The town itself is kind of interesting to explore. There are houses and robot people running around all over. You can mow a lawn or babysit some robot kids to make money. There's a factory and a gas station and even an Elk's Lodge type of thing with old people playing bingo all day. You can also buy scratch lottery tickets and there are slot machines at the lodge. It's basically the exact small town I grew up in.
Back to those arcade games. It's all of the classic Chuck-E-Cheese ticket games you remember and, honestly, it's probably a little too accurate and realistic. There's Skee-Ball and coin pushers and a couple dozen other recognizable money sinks that are all rigged to screw you over and steal your money all in the name of getting a handful of tickets to exchange for literal pieces of garbage masquerading as prizes. The games are seriously mostly terrible and pointless and not fun, which is EXACTLY how they are in real life. I admire the attention to detail and accuracy in the experience, but goddamn do these games all suck. That's why I say stick to survival mode. It gives you stuff to do besides playing the horrible arcade games.

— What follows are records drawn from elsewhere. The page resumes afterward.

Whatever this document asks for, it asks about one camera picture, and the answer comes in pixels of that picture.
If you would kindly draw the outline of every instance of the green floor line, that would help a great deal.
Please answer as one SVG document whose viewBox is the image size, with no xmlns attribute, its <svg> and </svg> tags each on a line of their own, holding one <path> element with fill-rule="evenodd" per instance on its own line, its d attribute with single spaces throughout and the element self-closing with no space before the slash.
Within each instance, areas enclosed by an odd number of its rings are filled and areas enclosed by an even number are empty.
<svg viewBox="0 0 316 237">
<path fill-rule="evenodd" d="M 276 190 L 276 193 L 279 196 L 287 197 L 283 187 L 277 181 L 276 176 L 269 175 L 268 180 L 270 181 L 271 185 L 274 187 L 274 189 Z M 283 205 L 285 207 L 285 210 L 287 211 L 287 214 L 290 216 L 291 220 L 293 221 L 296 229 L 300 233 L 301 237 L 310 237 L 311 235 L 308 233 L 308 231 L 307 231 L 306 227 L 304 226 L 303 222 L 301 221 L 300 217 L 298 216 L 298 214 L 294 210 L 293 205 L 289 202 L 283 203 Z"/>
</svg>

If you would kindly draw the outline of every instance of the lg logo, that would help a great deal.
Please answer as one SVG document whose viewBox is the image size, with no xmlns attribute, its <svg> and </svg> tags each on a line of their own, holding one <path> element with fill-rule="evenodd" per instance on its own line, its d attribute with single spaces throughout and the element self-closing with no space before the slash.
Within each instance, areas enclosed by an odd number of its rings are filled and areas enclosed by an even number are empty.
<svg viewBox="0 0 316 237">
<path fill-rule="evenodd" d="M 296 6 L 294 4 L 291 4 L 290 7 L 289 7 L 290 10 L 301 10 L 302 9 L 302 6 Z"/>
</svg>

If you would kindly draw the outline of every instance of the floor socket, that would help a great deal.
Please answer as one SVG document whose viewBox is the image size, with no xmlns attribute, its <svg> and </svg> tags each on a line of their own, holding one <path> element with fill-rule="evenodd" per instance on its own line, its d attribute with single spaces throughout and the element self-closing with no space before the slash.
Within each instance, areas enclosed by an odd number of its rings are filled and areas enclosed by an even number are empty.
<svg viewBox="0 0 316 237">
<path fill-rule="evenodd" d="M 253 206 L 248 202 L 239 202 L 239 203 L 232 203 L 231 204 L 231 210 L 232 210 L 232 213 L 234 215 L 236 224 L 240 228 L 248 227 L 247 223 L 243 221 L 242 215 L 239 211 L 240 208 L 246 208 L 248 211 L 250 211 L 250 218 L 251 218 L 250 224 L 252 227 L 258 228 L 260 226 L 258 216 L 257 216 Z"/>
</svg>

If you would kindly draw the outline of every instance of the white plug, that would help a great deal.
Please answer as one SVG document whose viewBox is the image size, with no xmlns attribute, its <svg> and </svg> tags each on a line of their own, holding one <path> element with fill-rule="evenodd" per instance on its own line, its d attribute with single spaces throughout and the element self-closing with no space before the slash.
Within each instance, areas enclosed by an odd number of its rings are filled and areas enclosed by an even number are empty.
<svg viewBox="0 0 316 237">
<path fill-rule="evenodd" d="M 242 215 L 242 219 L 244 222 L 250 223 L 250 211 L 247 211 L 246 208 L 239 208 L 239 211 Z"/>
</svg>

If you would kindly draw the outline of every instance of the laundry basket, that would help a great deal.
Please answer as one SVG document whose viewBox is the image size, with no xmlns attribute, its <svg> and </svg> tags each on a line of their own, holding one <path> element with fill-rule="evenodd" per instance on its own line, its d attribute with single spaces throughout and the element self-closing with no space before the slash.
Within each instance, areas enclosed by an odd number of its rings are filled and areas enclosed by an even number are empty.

There are four arcades, each with a different theme, and some slight differences in game selection. The pirate arcade has a mini golf course, and the UFO arcade has go-kart racing. And some of the games are OK-ish. I recommend the lava marble pusher at the pirate arcade. You can get between 2-4000 tickets every $10, which is a much higher return than most of the other games.
The carnival actually manages to be even more dire and depressing than the arcades, and the games there are even more rigged to screw you over. Again, that's extremely realistic, but dang they didn't have to go this deep. And every game has skeevy guys trying to attract players by saying weird crap about how easy the game is to win. It's all so nasty and grimy and gross. I haven't been to a carnival in like 25 years but The Coin Game is exactly like I remember. You can also ride the rides, including a Ferris wheel and tilt-a-whirl and swings, but I wouldn't recommend it. You ride in first person and every ride gave me extreme motion sickness basically instantly.
So, if the arcade games all suck and the carnival is absolutely horrible, is The Coin Game still worth playing? Weirdly enough, yeah, I'd still recommend it. I can't overstate just how accurately they have recreated the precise way all of these games are shitty and terrible just like they are in the real world. It's genuinely impressive. It's so cozy and nostalgic to experience all of these things I haven't done since I was a kid. Paying $20 for The Coin Game is also way, way, WAY cheaper than going to an arcade or carnival in real life, so you get all of the same disappointment from the comfort of your couch at a fraction of the price.
The Coin Game is genuinely a fairly miserable experience that sucks, but it's because of that impressively comprehensive simulation of the notorious shittiness of arcades and carnivals that it's still totally worth playing. Younger players probably won't "get" it, but us olds with memories of arcades in the 90's will feel right at home.